Talvez como prova de que nem tudo está perdido neste nosso Brasil obcecado pela disputa eleitoral, Marina Silva mudou o penteado: tirou o coque e soltou o cabelo.
No meio de um tiroteio que o nosso viés aristocrático rejeita como de mau gosto, esse é o fato alvissareiro desta etapa derradeira que vai confirmar ou não o governo lulopetista e mendaz de Dilma Rousseff.
Antigamente, quando os bichos falavam e os animais (sobretudo os burros e os gorilas) não faziam parte do governo, mulheres e homens iam sistematicamente a barbeiros e cabeleireiros e, de vez em quando e para a surpresa dos amigos, colegas e maridos, mudavam de penteado.
A expressão falava de algo além do cuidado regular com o cabelo, porque mudar parte do rosto chamava atenção imediata. Mudar o cabelo ou a cabeleira (ampliando-a, mudando sua forma ou cortando-a) ressaltava uma transformação radical da aparência e da "figura", sugerindo novos projetos de vida e mudanças de posicionamento social.
Sir Edmund Leach, um colega inglês dotado de excepcional talento e extrema generosidade, escreveu, em 1958, um ensaio denominado "cabelo mágico" , no qual ele observa como o estilo do penteado exprimia estados emocionais e sociais profundos. O cabelo, diz este ensaio — editado num volume que publiquei pela Editora Ática na coleção Grandes Cientistas Sociais, dirigida por Florestan Fernandes em 1983, sob o título "Edmund Leach" —, vai muito além do penteado. Discordando do axioma freudiano segundo o qual o cabelo se associa a manifestações do desejo libidinal, Leach revela que o seu sentido ou significado varia de cultura para cultura.
Muitos cabelos fogem do cânone freudiano como um símbolo fálico e crescer e ser cortado nos homens como um sinal de castração ou controle sexual. Elas mostram também que, em muitas sociedades, o seu estilo está ligado ao luto, à homossexualidade, à fertilidade, à gravidez e a outros estados sociais, os quais não têm um elo direto com a sexualidade.
No mundo ocidental, por exemplo, o cabelo longo se associa à mulher dona de sua vida sexual, embora, como se sabe, o corte do cabelo de Sansão por Dalila foi decisivo como um golpe que fez com que o superjudeu (que prefigura o Super-Homem americano moderno) perdesse temporariamente suas forças.

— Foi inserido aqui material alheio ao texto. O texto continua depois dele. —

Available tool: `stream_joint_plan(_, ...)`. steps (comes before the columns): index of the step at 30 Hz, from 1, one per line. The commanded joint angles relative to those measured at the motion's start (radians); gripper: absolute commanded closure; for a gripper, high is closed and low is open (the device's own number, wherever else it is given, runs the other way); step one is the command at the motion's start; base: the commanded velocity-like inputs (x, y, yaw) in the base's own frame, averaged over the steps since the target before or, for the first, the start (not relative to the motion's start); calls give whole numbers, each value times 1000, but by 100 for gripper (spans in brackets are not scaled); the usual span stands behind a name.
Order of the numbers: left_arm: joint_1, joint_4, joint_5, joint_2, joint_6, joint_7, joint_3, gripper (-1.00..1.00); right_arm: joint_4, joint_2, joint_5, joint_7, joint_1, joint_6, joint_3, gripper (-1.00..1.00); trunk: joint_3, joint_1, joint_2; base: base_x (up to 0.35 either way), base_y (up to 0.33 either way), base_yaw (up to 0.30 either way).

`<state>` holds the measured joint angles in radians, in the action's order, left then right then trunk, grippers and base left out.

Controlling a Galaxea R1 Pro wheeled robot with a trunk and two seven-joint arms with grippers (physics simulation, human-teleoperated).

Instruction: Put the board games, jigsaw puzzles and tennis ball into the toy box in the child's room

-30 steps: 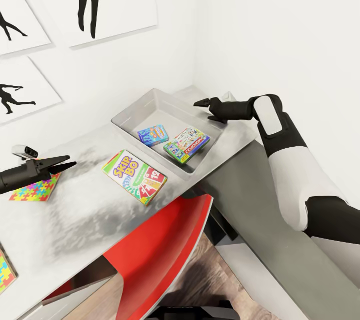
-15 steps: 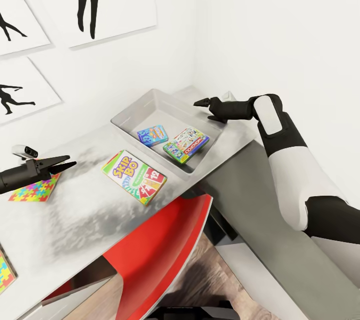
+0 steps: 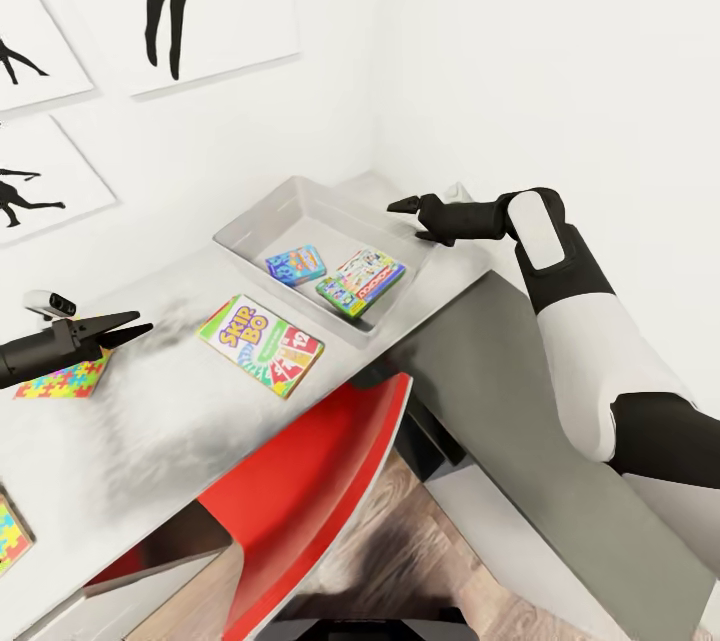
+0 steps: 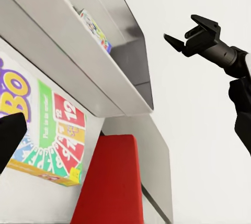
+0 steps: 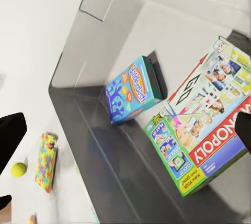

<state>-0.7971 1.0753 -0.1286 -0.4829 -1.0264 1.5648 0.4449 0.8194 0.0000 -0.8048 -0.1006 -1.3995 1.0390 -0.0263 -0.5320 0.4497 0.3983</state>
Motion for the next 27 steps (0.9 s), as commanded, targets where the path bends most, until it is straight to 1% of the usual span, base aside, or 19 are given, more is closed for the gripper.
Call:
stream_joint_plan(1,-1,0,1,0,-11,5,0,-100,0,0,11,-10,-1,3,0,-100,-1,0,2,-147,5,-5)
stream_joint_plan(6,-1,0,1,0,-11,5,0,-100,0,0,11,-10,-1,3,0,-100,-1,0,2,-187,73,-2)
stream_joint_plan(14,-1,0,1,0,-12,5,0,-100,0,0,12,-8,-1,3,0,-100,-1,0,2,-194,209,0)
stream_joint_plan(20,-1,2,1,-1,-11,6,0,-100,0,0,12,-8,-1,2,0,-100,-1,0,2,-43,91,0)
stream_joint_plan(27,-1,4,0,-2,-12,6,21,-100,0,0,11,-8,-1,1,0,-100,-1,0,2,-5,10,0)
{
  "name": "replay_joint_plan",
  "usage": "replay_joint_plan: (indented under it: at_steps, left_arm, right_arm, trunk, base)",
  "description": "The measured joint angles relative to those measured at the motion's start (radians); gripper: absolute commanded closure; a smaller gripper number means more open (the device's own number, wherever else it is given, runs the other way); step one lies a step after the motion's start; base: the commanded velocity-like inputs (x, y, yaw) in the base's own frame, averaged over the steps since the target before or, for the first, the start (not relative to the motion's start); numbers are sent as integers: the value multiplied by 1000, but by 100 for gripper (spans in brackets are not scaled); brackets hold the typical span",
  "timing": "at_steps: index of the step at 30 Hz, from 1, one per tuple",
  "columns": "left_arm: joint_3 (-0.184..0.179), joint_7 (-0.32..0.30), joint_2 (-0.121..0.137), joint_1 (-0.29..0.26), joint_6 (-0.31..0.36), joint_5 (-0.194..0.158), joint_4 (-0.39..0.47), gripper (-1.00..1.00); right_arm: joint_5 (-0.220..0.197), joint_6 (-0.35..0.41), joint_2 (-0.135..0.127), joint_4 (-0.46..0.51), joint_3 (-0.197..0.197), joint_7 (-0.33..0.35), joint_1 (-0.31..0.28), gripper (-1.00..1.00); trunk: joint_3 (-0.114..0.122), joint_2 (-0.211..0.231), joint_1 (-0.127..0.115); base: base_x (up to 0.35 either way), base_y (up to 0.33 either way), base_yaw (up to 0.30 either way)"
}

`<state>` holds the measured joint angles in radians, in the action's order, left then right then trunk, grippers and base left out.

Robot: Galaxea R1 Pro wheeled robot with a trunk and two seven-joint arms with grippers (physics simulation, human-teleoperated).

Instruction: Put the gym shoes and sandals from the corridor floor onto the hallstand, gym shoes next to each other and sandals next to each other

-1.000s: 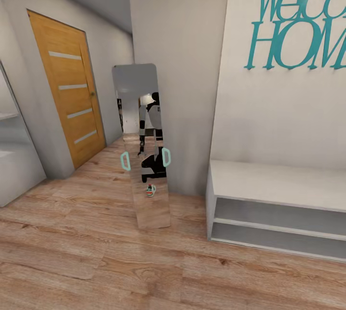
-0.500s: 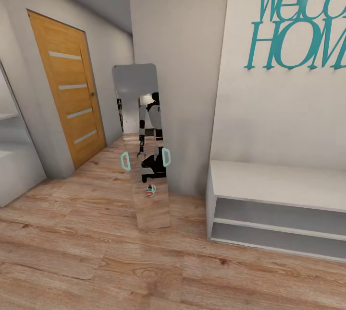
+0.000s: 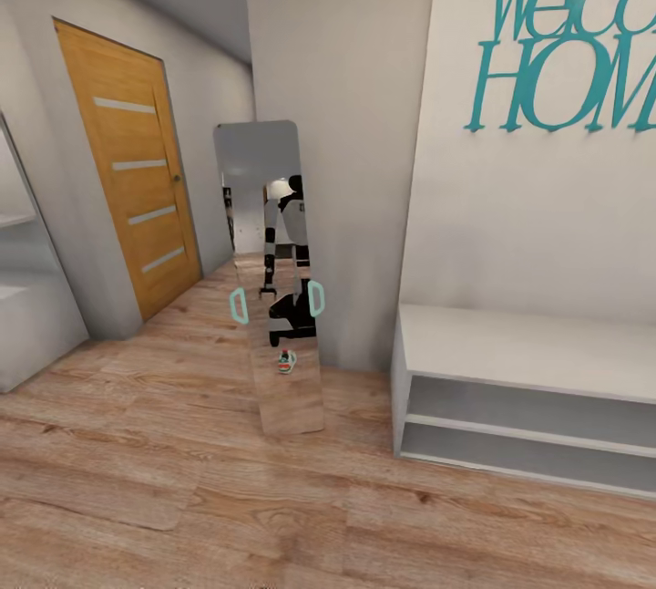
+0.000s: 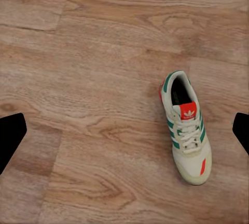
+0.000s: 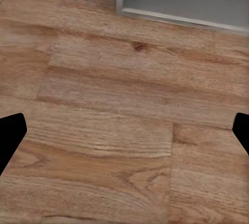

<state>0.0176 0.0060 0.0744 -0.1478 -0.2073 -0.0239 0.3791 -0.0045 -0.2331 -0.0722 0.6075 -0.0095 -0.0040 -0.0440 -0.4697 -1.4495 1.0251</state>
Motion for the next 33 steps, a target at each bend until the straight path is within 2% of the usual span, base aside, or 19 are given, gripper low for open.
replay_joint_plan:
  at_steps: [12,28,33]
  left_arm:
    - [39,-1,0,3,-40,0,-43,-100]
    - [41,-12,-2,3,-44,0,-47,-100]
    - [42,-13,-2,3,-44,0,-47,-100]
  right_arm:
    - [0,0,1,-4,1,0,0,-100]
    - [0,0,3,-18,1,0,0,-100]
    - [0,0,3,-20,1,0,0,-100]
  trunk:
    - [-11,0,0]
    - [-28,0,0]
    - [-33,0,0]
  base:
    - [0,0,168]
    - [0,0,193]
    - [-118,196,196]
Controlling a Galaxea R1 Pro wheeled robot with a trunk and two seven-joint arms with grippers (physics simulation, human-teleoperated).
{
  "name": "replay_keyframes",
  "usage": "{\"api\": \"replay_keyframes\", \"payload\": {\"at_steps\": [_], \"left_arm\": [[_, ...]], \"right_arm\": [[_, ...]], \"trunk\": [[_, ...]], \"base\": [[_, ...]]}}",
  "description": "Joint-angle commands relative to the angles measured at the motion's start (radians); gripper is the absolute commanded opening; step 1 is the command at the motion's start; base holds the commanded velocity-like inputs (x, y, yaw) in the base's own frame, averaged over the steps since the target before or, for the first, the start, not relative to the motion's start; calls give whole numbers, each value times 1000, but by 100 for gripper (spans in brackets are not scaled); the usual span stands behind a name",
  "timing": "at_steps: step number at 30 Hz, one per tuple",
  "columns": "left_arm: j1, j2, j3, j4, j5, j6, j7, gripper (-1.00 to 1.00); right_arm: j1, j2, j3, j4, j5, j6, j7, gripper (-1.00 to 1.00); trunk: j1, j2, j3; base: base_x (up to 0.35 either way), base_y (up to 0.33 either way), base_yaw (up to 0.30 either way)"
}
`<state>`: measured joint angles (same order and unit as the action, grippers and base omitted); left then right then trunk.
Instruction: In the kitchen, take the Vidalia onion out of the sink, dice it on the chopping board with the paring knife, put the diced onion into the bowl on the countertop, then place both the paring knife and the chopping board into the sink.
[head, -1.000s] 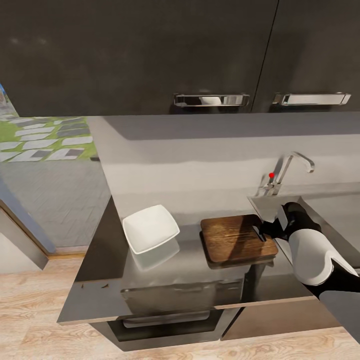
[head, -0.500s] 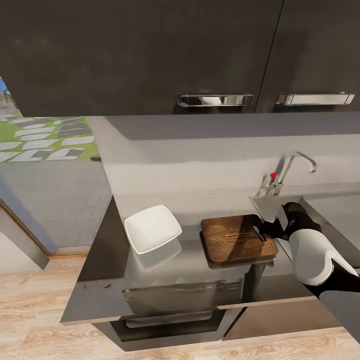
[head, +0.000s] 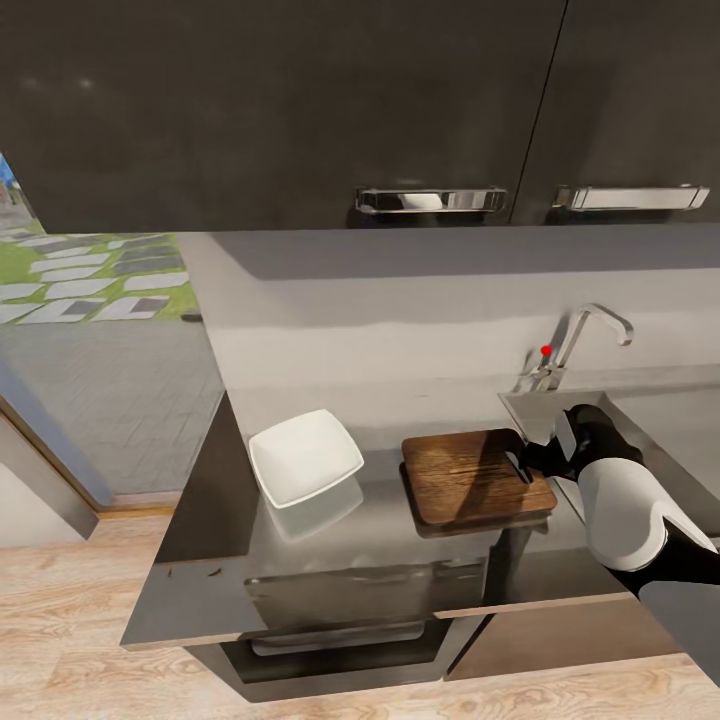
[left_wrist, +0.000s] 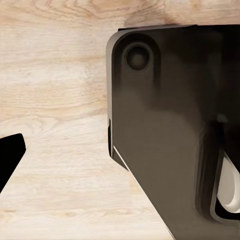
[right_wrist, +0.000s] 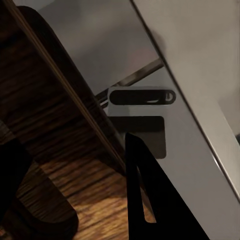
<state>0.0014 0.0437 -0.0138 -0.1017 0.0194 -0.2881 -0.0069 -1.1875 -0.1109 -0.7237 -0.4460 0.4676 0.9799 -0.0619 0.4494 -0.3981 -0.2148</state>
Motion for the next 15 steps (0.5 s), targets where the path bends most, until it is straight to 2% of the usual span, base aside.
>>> {"api": "replay_keyframes", "payload": {"at_steps": [1,4,5,15], "left_arm": [[0,0,-2,-1,2,-2,-1,100],[0,0,-2,-1,2,-2,-1,100],[0,1,-2,-1,2,-2,-1,100],[0,1,-2,-1,2,-2,-1,100]], "right_arm": [[-1,1,-5,-1,-6,2,-7,-100],[-1,1,-5,-1,-6,2,-7,-100],[-1,1,-5,-2,-6,2,-7,100],[-1,2,-5,-2,-6,2,-7,100]], "trunk": [[1,-2,-2],[1,-2,-2],[1,-2,-2],[1,-2,-2]], "base": [[0,0,0],[0,0,0],[0,0,0],[0,0,0]]}}
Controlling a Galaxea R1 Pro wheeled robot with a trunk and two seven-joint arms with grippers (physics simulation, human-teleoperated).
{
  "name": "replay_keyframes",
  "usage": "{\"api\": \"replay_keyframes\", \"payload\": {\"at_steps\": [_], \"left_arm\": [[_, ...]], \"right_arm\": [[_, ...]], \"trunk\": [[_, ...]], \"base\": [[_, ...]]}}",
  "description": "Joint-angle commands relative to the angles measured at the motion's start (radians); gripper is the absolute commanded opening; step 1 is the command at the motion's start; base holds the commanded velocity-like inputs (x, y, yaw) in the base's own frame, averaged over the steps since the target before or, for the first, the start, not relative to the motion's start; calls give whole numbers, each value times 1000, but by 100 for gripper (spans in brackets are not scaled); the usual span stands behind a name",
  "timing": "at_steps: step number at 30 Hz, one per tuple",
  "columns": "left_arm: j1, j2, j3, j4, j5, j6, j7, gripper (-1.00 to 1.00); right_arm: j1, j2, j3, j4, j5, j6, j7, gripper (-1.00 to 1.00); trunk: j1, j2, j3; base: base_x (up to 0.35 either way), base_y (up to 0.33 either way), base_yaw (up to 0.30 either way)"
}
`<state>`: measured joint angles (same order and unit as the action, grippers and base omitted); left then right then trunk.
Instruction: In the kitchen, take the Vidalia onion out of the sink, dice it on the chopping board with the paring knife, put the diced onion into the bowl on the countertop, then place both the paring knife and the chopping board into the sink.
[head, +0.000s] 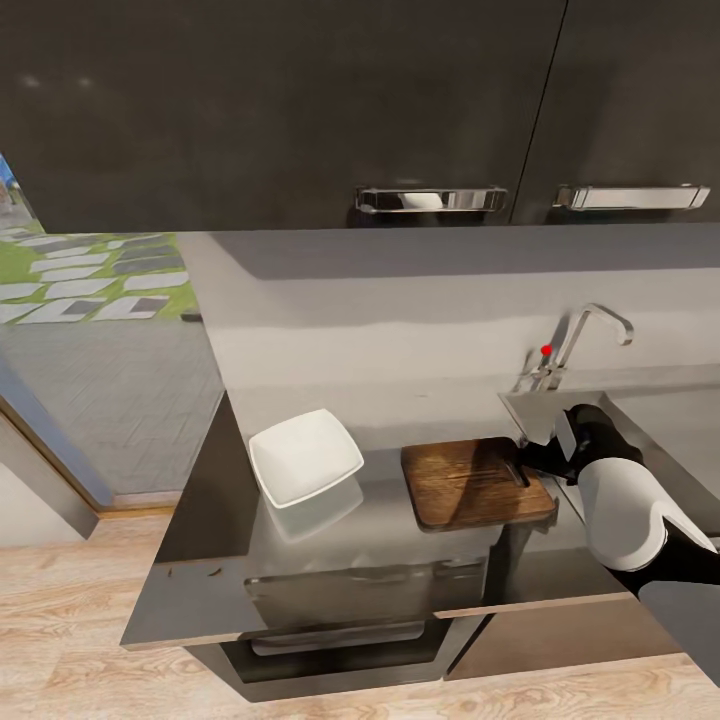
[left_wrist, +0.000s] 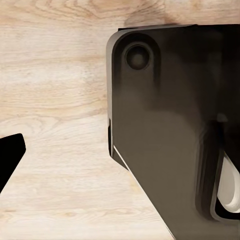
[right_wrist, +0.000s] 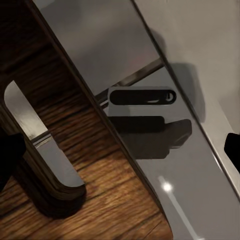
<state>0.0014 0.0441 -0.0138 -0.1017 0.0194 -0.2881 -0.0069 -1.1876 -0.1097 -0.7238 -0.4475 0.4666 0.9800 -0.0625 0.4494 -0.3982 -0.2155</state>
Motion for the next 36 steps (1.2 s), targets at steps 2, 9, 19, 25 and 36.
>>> {"api": "replay_keyframes", "payload": {"at_steps": [2,9,19,25,36], "left_arm": [[0,0,-2,-1,2,-2,-1,100],[0,-1,-2,-1,2,-2,-1,100],[0,0,-2,-1,2,-2,-1,100],[0,-1,-2,-1,2,-2,-1,100],[0,0,-2,-1,2,-3,-1,100]], "right_arm": [[-1,1,-5,0,-5,2,-7,100],[-1,1,-6,0,-5,2,-7,100],[-2,6,-1,-86,-13,7,-5,100],[-8,14,8,-228,-20,14,-4,100],[-13,18,215,-382,-22,16,-2,100]], "trunk": [[1,-2,-2],[1,-2,-2],[1,-2,-2],[1,-2,-2],[1,-2,-2]], "base": [[0,0,0],[0,0,0],[0,0,0],[0,0,0],[0,0,0]]}}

A essas alturas, o leitor pode estar espantado pelos caminhos que o desmanche do coque da Marina Silva está me conduzindo. Mas vale enfatizar que a ideia de controle, disciplina, agressão e repressão está muito mais próxima de cabelos raspados, presos ou curtos (como em algumas ordens religiosas e profissões — os militares e professoras — por exemplo); enquanto o cabelo longo, desgrenhado, acompanhado de uma barba igualmente ouriçada, denota um desdém e um engajamento crítico com a ordem vigente. O melhor exemplo gráfico disto é o famoso retrato do jovem Karl Marx, por oposição a uma estátua de Júlio César ou a foto de um membro das SS. Todos os românticos, bem como os hippies e os renunciantes deste mundo que vai se acabando, desdenhavam o cabelo brilhantinado e cuidadosamente penteado. Aliás, neste Brasil onde abundam meninos-prodígios de todo tipo, todos penteiam despenteando seus cabelos dentro do modelito Beethoven ou Einstein — os prodígios dos prodígios.
O cabelo solto ou liberto do coque tem um sentido oculto. Ele fala de um engajamento expressivo de Marina ao desejo de emancipar o Brasil do lulopetismo. Curioso, mas psicanaliticamente fascinante, esse despentear de Marina num momento em que o processo eleitoral atinge um estágio crítico e também começa a modernizar os seus debates que muitos gostariam que continuassem como aqueles jantares regados a valsa do Itamaraty.
Um aluno comentou que o vale-tudo petista é legítimo. Afinal, dizia, como num jogo de futebol, todos querem ganhar. Ele tem razão, mas com sérias reservas. O jogo tem como base a igualdade dos times porque todos obedecem às mesmas regras. Ademais, os times têm como referência o juiz, a torcida e os manuais que não mudam durante o seu desenrolar.
Já numa eleição como esta, há um candidato que é um óbvio controlador das regras porque ele é o governo com um viés antiliberal. Neste contexto, ser obrigado a vencer pelo bem do time transforma a disputa numa batalha de aleivosias. Se a paixão pelo poder for maior do que o respeito institucional, não pode haver jogo limpo. Um dos times — o que controla as regras ao mesmo tempo em que joga — abre mão de realizar o mandamento crítico de qualquer democracia: o dizer não a si mesmo.
Mas contra isso, eis como um presságio, o cabelo solto de Marina.